To me it represents a phase-transition in the development of life. First we had utilisation of latent energy, self replication, environmental stabilisation (cellular), multi-cellular structure, agent based systems, environmental stabilisation (social), meta-agency ("knowledge" and "culture") and now meta-matter. But as I say, this is not the considered analysis of an expert, just something I find intriguing. In my wildest dreams this new phase will attain stability and the descendents will look back on our current phase like we now do with mitochondria. (Suffice to say I'm a fan of "Deep Time").

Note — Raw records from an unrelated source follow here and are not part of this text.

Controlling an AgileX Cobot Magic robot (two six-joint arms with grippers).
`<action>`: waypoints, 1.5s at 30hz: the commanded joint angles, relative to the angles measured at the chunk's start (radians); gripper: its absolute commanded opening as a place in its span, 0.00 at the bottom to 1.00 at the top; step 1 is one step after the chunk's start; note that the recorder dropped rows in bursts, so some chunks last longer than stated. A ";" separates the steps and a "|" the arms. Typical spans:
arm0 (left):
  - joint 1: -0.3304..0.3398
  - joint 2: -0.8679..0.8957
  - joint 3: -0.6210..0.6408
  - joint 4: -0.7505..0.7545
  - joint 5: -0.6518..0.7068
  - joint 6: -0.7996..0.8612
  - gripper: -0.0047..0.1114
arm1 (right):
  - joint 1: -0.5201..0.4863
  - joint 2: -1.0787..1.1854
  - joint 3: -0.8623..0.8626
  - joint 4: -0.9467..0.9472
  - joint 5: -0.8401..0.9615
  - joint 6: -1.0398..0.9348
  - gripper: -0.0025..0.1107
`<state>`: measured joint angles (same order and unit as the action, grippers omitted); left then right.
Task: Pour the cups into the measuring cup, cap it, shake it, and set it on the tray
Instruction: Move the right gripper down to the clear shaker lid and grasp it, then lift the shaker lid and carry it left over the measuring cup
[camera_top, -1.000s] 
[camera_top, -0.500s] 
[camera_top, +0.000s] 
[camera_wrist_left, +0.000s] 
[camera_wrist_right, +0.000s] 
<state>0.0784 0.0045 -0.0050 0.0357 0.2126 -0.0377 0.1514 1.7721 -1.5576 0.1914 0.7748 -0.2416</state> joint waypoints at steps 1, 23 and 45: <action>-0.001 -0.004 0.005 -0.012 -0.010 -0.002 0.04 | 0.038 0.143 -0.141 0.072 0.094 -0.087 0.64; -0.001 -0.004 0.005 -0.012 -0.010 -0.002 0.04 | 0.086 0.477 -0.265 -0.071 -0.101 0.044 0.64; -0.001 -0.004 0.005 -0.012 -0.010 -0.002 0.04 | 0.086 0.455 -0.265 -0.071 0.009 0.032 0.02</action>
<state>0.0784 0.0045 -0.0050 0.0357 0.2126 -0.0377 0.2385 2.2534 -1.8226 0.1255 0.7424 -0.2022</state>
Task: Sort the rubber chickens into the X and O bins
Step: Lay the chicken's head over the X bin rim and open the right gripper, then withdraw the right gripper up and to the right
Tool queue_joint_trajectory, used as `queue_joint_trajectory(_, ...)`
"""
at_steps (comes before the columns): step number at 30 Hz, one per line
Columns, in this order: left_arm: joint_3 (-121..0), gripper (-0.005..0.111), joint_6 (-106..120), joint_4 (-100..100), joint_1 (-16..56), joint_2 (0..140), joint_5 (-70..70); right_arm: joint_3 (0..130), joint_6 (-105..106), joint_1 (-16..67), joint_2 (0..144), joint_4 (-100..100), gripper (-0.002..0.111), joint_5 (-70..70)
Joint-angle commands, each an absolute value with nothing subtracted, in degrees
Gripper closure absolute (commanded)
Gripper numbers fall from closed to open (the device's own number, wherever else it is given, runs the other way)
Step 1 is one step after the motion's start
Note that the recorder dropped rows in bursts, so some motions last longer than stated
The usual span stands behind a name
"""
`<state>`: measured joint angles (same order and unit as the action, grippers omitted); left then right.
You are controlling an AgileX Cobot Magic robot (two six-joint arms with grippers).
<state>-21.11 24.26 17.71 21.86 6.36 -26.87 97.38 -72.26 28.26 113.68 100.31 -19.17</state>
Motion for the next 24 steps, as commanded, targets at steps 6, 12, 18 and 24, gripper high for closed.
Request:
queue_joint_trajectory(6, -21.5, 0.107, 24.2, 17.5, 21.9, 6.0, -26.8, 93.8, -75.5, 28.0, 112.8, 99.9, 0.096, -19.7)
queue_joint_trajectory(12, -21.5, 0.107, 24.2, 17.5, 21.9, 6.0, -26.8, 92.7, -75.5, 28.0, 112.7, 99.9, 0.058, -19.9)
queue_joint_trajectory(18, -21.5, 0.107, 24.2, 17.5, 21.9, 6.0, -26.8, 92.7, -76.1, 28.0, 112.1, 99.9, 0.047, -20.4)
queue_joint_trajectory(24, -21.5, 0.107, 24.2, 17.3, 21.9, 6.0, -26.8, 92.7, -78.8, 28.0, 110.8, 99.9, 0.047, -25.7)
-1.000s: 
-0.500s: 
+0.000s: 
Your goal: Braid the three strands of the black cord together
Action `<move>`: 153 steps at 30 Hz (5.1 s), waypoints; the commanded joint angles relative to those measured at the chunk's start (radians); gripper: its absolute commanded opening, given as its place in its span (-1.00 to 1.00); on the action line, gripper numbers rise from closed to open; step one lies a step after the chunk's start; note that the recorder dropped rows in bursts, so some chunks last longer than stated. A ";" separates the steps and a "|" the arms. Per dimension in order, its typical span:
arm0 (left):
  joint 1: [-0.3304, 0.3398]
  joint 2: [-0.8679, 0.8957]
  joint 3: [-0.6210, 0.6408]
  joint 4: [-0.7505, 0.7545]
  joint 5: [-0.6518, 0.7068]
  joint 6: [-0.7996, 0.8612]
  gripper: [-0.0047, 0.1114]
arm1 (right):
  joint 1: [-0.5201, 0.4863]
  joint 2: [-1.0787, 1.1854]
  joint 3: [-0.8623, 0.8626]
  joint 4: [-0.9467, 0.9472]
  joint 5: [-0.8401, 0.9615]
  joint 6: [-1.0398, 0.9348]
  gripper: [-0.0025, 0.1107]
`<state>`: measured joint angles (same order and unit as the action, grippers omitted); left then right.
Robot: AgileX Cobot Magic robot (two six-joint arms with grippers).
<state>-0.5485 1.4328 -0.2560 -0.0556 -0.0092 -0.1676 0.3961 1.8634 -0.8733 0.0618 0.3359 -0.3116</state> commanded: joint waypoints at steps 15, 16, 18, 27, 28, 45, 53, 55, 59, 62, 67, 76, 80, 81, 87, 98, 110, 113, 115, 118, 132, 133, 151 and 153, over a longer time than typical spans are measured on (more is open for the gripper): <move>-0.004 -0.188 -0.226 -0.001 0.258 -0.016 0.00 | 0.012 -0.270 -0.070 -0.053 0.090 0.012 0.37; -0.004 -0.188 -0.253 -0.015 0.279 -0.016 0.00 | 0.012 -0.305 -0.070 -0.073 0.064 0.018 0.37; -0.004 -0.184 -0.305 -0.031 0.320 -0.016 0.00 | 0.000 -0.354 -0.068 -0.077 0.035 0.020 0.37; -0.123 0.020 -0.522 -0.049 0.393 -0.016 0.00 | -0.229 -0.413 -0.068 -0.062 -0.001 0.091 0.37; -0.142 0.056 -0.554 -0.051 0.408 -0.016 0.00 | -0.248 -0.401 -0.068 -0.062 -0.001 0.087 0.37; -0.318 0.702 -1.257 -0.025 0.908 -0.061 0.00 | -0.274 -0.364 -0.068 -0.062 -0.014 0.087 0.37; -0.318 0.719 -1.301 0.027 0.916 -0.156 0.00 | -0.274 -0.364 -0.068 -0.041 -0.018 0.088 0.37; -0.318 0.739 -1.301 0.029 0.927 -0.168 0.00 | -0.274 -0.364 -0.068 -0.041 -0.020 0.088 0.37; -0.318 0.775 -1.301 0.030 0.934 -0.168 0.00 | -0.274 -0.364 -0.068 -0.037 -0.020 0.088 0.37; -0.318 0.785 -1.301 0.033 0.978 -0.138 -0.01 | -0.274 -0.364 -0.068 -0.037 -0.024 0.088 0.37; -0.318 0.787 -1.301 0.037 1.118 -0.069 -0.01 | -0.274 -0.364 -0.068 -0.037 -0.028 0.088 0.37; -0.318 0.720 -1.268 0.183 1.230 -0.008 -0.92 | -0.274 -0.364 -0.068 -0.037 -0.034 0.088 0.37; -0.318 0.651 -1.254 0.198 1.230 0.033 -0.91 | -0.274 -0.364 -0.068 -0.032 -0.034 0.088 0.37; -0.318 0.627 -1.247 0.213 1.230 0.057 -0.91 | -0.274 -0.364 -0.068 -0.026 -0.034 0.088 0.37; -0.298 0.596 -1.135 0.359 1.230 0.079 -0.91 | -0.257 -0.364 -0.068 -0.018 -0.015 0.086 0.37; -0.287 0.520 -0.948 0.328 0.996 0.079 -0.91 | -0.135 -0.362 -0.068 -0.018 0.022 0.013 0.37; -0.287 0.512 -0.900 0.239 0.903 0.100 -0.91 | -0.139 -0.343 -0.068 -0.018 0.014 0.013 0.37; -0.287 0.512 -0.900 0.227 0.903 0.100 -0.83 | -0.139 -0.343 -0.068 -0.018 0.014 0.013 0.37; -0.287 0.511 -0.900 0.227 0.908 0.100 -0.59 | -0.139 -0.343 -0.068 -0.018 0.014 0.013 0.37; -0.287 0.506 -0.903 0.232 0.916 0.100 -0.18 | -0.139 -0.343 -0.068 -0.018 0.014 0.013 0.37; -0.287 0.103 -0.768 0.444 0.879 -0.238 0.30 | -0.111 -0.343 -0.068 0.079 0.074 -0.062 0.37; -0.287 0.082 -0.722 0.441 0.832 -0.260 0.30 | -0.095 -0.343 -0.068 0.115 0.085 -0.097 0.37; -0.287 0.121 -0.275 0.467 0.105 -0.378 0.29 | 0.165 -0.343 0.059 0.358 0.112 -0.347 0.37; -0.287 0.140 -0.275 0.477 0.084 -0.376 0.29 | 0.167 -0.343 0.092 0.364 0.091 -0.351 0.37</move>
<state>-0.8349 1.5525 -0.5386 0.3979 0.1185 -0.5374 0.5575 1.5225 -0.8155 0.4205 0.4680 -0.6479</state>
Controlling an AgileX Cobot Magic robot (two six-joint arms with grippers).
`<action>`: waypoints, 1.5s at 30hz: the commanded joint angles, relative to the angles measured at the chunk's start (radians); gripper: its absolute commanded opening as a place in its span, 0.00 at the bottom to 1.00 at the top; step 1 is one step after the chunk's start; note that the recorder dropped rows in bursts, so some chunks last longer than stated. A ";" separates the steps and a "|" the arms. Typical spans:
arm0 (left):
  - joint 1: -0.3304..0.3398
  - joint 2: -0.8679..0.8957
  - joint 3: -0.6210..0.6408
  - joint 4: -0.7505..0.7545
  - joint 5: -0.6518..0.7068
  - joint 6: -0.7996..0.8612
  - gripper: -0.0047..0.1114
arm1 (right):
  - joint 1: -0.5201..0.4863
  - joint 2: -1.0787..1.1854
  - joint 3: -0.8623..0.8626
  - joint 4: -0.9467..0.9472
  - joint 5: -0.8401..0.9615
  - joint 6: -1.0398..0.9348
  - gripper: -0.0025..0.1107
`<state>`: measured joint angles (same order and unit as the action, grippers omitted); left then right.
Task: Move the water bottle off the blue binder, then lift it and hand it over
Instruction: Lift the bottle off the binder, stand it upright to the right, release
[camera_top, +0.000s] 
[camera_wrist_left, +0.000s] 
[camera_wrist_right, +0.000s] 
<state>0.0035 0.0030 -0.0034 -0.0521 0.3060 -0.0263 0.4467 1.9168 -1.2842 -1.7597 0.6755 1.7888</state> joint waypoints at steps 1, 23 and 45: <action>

This is what I like about the world focusing more and more on renewable energy. You get more billions of dollars being invested in the technologies to make them better and cheaper, and you get more scientists focusing on the problems, and coming up with more and more unique ways to solve the problems.
The US prices listed on that diagram are at the pump (i.e. they include taxes). If that diagram is accurate, why isn't Europe, where typical pump prices reliably exceed $8/gallon, already running on hybrid cars?
The "Ceder Group" mentioned in the article has a cleverly-chosen name. While Dr. Ceder runs the group, its name also is an acronym for "Computational and Experimental Design of Emerging materials Research".